Combat naval révolutionnaire : Un combat naval intense exige que vous vous battiez intelligemment. Faites l’expérience d’une combinaison innovante de tirs d’artillerie durant les combats et d’une action d’abordage détaillée. Tirez à plusieurs reprises à distance pour affaiblir l’ennemi, puis poursuivez-les, éperonnez-les et abordez-les pour les anéantir tous et piller leurs rares stocks.
Se socialiser, découvrir l’inexploré : Au fur et à mesure que votre notoriété/réputation augmentera, vous attirerez l’attention des dirigeants des royaumes. Assumez leurs missions exclusives pour des récompenses lucratives. Interagissez avec les aubergistes pendant votre temps libre. Soyez généreux dans vos pourboires, et il se peut qu’ils partagent certaines rumeurs qui vous mèneront finalement à des trésors antiques sans précédent.
Personnalisez votre propre chef viking : Des éléments classiques du RPG sont intégrés dans le jeu. Attribuez des points de compétences uniques, pillez des armes et des équipements médiévaux légendaires pour devenir le chef viking le plus célèbre d’Europe.

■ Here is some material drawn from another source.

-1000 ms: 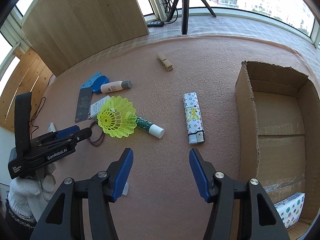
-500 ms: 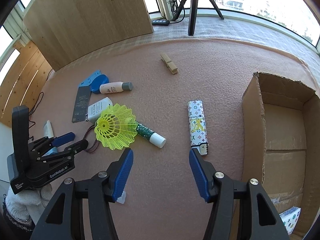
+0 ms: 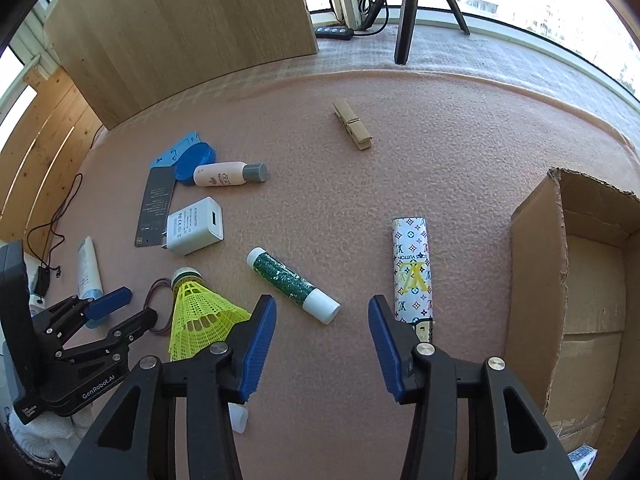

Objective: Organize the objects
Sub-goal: 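Grasp the green glue stick with the right tool while the left tool grasps the rubber band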

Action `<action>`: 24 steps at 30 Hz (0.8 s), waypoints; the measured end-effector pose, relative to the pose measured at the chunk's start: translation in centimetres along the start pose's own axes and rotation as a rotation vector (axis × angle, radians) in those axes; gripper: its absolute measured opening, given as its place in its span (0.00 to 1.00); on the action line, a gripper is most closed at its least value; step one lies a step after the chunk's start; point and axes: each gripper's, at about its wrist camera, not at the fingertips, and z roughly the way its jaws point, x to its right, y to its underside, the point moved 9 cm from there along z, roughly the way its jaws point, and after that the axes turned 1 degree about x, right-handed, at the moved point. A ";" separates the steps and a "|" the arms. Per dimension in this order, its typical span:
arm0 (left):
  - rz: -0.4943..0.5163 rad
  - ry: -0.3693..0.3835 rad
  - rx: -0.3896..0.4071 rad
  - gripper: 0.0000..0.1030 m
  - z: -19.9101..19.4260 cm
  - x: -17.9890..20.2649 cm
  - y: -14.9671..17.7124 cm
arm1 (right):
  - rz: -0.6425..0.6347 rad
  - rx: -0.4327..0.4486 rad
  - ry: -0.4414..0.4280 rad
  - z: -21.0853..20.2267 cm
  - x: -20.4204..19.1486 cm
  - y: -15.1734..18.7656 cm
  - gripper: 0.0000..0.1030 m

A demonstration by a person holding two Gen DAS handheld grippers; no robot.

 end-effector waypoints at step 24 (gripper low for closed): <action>-0.038 0.018 0.016 0.15 -0.8 -0.4 0.9 | -0.128 -0.068 0.071 3.4 -1.5 0.1 0.25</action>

Mode Histoire : Suivez le scénario principal et les quêtes secondaires qui vous mèneront à devenir le plus puissant des chefs vikings. Interagissez avec de nombreux PNJ et complétez leur demande pour gagner la confiance et de nouvelles opportunités. Le récit non linéaire vous apporte un maximum de liberté et un monde médiéval vivant.
Contenu
L’accès anticipé devrait durer un an et demi et comportera toutes les caractéristiques de base, y compris la navigation, le commerce, la gestion de l’armée et de la flotte, le combat naval, le combat terrestre, plusieurs compagnons PNJ, et 30% des quêtes.
La version complète aura un mode de campagne complet avec de nombreux personnages de PNJ, des quêtes, une carte du monde étendue, plus d’armes, d’unités et de navires de guerre. La version finale comportera également des améliorations en matière d’escarmouche, de combat naval et de siège.
En attendant que les développeurs du RPG tactique Tenderfoot Tactics aux graphismes atypiques, nous présentent des choses inédites très bientôt, ils partagent avec nous une vidéo d’un combat de début de partie, en parlant de certains des différents systèmes de base du jeu et de leurs impacts sur la stratégie.
Ils vont organiser une bêta privée prochainement via le discord de leur éditeur Ice Water Games dans lequel ils feront entrer quelques personnes par semaine jusqu’à sa sortie du jeu, toujours prévu pour 2020. Si vous souhaitez les aider, c’est le moment de vous y rendre. Quant au jeu, si vous avez besoin d’une cure de rappel, on vous l’avait présenté en octobre 2019.